Aging to 24 months increased C57BL/6J mouse social sniffing and hippocampal Neto1 levels, and impaired female spatial learning

Understanding how natural aging impacts rodent performance in translational behavior tests is critical to teasing apart impairments due to age-related decline from neurodegenerative disorder modeling. Reduced neuropilin and tolloid-like 1 (NETO1), an accessory protein of ionotropic glutamate receptors involved in synaptic plasticity, was associated with Alzheimer's disease, yet aging effects on Neto1 remain unclear. For these reasons, our goal was to characterize how Neto1 expression corresponded with social, repetitive, and spatial learning behaviors and stress response across the C57BL/6J mouse lifespan.

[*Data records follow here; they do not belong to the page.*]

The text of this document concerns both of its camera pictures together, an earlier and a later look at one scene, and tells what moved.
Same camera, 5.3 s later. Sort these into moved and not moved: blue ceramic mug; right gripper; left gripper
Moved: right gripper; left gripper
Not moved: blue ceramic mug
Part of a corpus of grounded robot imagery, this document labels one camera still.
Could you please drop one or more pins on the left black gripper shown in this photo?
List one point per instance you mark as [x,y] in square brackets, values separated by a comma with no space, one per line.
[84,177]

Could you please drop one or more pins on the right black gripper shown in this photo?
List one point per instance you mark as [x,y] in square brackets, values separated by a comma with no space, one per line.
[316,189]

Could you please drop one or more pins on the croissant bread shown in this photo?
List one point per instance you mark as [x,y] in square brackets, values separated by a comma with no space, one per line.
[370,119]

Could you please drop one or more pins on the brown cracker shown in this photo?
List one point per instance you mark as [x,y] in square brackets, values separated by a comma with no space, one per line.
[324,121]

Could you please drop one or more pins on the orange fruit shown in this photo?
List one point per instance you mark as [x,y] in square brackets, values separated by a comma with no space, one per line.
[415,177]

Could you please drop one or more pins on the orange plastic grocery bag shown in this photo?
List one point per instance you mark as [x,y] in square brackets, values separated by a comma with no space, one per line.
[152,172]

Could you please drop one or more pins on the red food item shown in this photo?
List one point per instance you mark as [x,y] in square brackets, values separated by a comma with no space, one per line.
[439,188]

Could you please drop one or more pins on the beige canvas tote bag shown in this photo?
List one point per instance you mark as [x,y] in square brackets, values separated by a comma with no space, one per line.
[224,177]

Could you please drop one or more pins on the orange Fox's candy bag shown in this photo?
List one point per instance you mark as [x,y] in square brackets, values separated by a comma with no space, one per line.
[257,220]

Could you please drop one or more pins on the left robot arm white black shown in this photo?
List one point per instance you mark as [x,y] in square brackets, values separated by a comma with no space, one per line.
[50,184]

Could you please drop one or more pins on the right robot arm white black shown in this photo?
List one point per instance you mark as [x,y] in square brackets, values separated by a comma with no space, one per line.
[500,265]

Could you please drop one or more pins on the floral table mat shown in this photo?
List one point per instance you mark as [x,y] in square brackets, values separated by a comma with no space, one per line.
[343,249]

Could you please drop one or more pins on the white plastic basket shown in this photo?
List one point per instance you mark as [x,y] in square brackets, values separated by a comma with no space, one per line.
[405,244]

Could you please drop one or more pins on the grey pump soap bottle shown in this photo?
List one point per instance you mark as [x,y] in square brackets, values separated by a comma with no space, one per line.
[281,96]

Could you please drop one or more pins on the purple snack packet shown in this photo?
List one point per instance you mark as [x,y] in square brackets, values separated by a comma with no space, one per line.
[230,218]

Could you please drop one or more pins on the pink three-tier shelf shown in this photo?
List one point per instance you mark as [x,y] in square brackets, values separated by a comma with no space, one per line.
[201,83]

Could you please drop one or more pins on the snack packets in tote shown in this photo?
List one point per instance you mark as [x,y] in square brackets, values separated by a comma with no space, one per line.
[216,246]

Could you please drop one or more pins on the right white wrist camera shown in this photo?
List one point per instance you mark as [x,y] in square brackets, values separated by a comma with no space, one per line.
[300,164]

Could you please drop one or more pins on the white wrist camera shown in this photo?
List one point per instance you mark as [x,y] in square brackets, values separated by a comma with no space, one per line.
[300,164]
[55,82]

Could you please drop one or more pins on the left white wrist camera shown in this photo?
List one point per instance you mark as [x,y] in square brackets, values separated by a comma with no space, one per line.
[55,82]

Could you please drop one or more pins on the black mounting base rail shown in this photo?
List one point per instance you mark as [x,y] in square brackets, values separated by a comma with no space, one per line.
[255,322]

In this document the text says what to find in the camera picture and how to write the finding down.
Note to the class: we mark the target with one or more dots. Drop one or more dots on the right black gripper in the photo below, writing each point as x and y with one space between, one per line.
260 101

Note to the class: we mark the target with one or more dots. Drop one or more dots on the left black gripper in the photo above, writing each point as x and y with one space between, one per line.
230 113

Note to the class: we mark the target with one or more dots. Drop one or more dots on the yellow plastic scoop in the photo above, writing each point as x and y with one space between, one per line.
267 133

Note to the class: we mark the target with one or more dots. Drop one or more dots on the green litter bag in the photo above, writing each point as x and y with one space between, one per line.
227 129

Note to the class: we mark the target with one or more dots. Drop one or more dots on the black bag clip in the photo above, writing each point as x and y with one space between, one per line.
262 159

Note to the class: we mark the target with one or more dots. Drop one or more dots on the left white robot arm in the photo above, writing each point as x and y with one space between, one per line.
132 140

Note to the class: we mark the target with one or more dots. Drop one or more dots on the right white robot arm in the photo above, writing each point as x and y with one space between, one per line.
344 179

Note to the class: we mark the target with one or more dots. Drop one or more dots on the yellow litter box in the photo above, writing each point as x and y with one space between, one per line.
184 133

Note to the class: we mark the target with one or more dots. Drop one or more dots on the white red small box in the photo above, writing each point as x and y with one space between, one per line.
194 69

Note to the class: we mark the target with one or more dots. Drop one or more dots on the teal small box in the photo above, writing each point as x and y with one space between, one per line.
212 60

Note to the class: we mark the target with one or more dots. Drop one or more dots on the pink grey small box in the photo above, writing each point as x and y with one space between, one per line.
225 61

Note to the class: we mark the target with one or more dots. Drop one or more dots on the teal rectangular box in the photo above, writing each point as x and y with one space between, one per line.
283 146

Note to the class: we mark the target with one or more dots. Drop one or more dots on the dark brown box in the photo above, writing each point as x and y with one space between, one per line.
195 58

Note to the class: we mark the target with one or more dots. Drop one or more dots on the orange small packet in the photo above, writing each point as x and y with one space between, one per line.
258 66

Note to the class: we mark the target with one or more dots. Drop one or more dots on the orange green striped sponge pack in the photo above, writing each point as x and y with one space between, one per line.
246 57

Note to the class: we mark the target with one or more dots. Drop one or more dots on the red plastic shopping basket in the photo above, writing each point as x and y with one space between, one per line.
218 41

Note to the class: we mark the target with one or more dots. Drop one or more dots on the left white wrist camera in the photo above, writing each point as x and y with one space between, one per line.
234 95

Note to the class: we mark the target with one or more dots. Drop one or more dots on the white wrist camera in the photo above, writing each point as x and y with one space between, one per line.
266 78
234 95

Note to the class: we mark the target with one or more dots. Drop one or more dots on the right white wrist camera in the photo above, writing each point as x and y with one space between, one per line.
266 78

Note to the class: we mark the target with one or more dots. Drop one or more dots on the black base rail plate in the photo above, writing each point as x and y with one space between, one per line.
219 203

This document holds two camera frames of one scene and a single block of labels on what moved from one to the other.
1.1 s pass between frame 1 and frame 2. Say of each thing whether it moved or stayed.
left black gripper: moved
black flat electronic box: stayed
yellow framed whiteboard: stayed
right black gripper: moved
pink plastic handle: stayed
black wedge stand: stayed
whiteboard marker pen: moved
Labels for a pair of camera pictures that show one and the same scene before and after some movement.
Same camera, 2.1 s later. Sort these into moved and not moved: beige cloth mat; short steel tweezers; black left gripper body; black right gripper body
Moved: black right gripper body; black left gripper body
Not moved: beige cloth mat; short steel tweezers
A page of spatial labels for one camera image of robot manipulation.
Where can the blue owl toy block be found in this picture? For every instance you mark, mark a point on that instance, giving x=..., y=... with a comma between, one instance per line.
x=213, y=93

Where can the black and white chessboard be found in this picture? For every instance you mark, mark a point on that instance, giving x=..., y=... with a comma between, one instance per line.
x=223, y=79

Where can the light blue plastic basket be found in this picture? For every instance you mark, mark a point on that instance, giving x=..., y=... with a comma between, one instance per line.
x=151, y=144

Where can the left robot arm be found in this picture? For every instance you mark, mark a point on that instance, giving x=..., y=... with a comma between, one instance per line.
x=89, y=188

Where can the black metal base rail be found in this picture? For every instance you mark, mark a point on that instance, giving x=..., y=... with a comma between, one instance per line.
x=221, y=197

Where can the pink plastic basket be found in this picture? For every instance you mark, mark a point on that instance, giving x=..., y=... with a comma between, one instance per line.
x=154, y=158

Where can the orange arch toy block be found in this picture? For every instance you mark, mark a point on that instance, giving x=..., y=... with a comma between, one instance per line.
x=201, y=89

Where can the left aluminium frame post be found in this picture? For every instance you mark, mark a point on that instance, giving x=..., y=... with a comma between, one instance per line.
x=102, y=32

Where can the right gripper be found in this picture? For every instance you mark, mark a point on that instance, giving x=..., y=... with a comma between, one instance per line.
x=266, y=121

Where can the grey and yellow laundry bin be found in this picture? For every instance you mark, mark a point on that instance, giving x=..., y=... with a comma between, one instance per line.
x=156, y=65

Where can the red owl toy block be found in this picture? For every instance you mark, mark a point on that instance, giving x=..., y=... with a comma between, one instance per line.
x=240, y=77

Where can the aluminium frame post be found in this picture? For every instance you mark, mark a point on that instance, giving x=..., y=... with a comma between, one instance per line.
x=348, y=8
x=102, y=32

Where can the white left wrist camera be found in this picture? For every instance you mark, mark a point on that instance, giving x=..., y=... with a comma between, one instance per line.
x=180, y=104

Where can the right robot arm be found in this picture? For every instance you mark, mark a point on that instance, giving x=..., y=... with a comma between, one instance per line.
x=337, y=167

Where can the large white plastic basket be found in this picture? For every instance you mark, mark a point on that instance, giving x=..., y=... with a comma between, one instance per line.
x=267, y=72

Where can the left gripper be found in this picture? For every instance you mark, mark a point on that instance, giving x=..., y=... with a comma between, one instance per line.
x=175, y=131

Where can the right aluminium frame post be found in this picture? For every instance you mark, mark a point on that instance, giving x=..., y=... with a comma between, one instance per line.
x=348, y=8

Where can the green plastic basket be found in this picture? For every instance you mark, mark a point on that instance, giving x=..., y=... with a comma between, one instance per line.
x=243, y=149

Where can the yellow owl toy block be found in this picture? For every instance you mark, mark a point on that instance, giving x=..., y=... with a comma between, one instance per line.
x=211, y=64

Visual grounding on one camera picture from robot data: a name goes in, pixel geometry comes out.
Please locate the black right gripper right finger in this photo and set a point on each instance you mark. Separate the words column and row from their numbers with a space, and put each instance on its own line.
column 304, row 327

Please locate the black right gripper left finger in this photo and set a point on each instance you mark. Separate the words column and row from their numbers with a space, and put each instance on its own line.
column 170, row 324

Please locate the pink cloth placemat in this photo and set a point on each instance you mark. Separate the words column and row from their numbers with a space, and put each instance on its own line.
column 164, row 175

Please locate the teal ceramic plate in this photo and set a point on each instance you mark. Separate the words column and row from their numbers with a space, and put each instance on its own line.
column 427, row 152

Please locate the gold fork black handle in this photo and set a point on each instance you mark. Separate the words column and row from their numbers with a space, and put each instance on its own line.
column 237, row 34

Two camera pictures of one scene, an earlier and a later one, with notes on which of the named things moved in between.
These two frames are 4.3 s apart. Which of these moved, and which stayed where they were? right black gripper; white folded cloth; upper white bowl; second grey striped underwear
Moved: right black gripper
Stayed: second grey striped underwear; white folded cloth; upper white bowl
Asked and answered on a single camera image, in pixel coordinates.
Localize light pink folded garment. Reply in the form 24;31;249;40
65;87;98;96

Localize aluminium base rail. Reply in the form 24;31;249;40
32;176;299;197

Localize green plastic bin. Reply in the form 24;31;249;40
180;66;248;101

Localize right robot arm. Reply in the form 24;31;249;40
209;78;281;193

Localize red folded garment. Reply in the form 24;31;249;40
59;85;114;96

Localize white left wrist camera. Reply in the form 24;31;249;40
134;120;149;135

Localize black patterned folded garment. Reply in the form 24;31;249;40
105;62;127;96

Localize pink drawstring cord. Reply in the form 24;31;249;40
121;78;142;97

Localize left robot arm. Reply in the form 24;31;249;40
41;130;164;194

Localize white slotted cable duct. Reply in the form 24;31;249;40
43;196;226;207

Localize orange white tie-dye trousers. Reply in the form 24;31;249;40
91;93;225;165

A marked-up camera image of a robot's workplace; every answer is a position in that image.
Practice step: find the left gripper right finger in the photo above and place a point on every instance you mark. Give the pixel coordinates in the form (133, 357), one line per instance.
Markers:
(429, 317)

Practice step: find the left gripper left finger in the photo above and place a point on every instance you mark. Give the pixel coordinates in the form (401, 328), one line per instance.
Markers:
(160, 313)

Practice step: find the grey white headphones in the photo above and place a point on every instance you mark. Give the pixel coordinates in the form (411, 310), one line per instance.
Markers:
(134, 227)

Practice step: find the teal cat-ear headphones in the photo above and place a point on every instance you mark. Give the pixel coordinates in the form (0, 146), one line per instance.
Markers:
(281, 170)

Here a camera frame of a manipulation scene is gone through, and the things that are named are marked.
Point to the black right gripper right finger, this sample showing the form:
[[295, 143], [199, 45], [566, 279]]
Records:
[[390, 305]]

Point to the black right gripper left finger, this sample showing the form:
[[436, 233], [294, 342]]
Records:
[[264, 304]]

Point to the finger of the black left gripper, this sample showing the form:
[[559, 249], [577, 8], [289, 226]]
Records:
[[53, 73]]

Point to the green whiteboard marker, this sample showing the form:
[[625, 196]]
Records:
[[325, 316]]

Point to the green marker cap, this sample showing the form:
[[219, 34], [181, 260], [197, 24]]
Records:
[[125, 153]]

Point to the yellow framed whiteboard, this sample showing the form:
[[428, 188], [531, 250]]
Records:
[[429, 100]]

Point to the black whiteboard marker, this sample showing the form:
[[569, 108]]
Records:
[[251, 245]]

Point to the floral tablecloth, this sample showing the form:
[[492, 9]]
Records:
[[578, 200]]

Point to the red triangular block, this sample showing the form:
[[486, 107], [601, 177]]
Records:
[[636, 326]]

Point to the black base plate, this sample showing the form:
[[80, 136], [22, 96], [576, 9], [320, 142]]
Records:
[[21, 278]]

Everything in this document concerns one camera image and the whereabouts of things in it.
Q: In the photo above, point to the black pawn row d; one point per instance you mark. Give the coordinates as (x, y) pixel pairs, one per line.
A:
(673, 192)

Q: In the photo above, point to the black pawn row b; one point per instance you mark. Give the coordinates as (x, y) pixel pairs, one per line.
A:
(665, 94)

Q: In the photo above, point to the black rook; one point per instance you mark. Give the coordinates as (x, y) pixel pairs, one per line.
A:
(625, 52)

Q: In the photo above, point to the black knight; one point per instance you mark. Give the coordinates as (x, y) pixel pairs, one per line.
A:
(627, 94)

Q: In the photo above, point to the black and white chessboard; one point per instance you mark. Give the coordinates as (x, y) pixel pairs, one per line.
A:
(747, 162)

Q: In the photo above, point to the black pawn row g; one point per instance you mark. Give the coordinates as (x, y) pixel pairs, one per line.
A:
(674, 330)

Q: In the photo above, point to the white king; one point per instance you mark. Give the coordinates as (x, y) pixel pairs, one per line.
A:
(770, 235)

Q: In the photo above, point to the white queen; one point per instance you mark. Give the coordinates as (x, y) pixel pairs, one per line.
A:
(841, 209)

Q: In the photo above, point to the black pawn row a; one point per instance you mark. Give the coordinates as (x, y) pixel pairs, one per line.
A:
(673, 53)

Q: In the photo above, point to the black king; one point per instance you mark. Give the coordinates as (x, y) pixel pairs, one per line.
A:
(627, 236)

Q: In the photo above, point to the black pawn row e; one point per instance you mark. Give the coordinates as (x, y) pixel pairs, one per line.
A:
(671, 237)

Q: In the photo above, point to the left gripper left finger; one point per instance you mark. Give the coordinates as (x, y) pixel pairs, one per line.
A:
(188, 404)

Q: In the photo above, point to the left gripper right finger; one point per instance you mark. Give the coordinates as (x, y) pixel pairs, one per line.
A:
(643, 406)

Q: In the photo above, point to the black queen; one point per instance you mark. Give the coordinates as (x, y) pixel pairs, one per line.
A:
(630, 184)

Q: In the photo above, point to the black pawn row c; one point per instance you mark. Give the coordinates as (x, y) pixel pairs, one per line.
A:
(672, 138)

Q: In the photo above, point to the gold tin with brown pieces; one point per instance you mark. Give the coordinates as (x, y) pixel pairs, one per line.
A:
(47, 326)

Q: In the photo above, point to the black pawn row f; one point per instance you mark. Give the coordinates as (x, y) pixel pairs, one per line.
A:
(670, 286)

We measured social preferences in three-chamber tests, and motor stereotypies by marble burying. Cognitive flexibility is typically assessed in the Morris water maze (MWM), wherein C57BL/6J mice exhibit deficits with age. However, fatigue or locomotor impairment may confound interpretation of MWM performance. Therefore, we used a less arduous water T-maze (WTM) to compare spatial learning flexibility in 2, 9–15, and 24-month-old male and female mice to test the hypothesis that deficits would emerge with age. In both sexes, 9–15-month-olds made more chamber entries during social preference tests, while 2-month-olds did less social sniffing than aged mice. No age or sex differences emerged in marble burying or serum corticosterone measurements. In 24-month-olds hippocampal Neto1was increased relative to 2-month-olds, and male cognitive flexibility was strong, while spatial learning and reversal learning of 24-month-old females was impaired in WTM irrespective of Neto1 expression. The WTM is a useful alternative assessment for cognitive flexibility deficits in aged mice, and the role of hippocampal Neto1 in promoting social sniffing is of interest.